DIRECTIONS
When you restate the data, keep every word as it is and drop the images.

DATASET EXCERPT
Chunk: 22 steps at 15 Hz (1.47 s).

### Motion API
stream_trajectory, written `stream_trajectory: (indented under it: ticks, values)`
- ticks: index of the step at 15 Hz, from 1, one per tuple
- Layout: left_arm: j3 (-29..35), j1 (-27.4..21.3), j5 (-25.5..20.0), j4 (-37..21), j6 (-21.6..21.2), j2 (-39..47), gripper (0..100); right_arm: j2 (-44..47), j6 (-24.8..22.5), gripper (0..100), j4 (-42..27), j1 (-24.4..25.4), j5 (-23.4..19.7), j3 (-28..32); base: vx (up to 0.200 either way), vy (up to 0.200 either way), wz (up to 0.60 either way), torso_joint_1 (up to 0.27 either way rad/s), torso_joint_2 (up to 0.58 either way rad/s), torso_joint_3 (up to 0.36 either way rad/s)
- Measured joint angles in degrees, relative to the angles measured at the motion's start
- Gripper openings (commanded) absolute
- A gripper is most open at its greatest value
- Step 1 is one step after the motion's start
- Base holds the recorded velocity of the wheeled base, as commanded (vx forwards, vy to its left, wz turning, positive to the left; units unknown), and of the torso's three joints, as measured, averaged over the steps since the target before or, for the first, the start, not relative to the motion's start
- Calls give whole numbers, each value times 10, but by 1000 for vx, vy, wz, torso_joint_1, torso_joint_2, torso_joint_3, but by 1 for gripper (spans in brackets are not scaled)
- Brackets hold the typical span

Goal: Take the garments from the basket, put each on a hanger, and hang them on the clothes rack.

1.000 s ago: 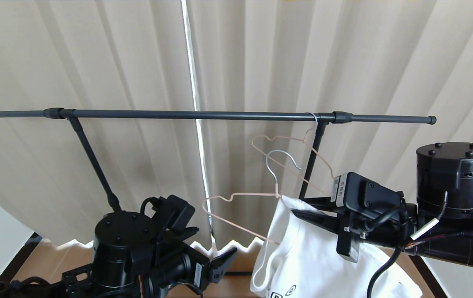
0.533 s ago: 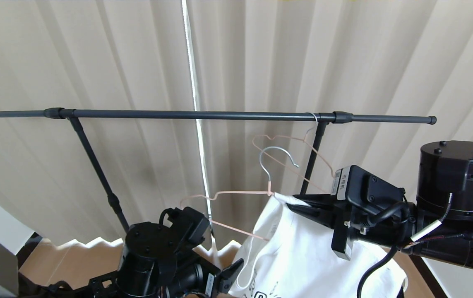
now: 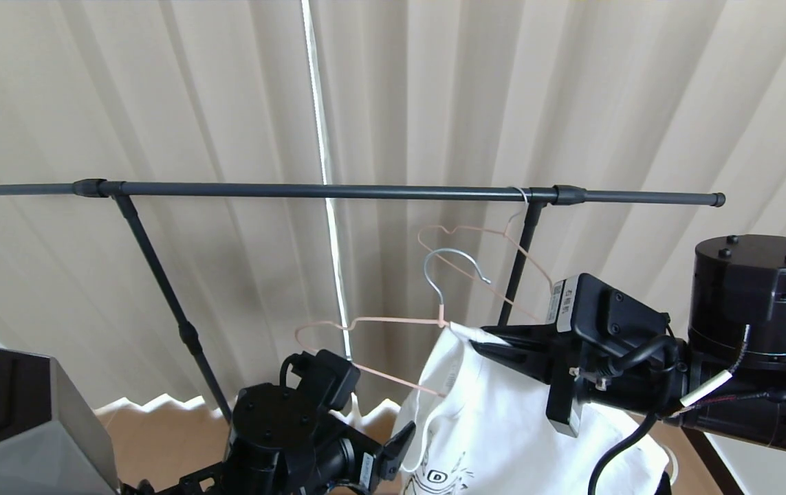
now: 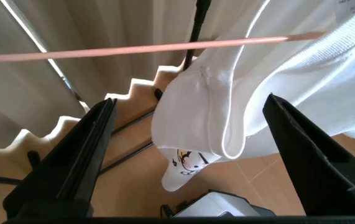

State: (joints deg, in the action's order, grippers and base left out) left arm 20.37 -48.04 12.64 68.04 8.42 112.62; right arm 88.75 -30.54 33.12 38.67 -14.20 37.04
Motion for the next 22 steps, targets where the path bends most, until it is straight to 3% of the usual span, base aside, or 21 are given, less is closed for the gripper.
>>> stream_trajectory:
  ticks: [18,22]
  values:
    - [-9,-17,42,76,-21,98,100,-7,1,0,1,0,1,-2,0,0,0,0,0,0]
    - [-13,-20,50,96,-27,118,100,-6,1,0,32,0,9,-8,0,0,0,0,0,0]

REPLY TO THE EXERCISE
Chunk: 22 steps at 15 Hz (1.47 s).

### Motion API
stream_trajectory, written `stream_trajectory: (indented under it: ticks, values)`
- ticks: index of the step at 15 Hz, from 1, one per tuple
- Layout: left_arm: j3 (-29..35), j1 (-27.4..21.3), j5 (-25.5..20.0), j4 (-37..21), j6 (-21.6..21.2), j2 (-39..47), gripper (0..100); right_arm: j2 (-44..47), j6 (-24.8..22.5), gripper (0..100), j4 (-42..27), j1 (-24.4..25.4), j5 (-23.4..19.7), j3 (-28..32); base: vx (up to 0.200 either way), vy (up to 0.200 either way), wz (up to 0.60 either way), torso_joint_1 (up to 0.27 either way rad/s), torso_joint_2 (up to 0.58 either way rad/s), torso_joint_3 (up to 0.36 either way rad/s)
- Measured joint angles in degrees, relative to the angles measured at the motion's start
- Gripper openings (commanded) absolute
- A gripper is most open at its greatest value
- Step 1 is one step after the motion's start
- Base holds the recorded velocity of the wheeled base, as commanded (vx forwards, vy to its left, wz turning, positive to the left; units unknown), and of the torso's three joints, as measured, averaged over the steps since the target before or, for the first, the start, not relative to the motion's start
- Calls give whole numbers, each value times 10, but by 1000 for vx, vy, wz, torso_joint_1, torso_joint_2, torso_joint_3, but by 1 for gripper (spans in brackets are not scaled)
- Brackets hold the typical span

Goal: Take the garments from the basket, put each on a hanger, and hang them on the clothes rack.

1.000 s ago: 
0.533 s ago: 
now: 
now: 

State: (joints deg, in the action's order, grippers and base left out) left arm 20.37 -48.04 12.64 68.04 8.42 112.62; right arm 88.75 -30.54 33.12 38.67 -14.20 37.04
Motion for the next 22 steps, targets where the path bends most, until it is straight to 3% of the usual span, base aside, or 21 are given, less is closed for the gripper.
>>> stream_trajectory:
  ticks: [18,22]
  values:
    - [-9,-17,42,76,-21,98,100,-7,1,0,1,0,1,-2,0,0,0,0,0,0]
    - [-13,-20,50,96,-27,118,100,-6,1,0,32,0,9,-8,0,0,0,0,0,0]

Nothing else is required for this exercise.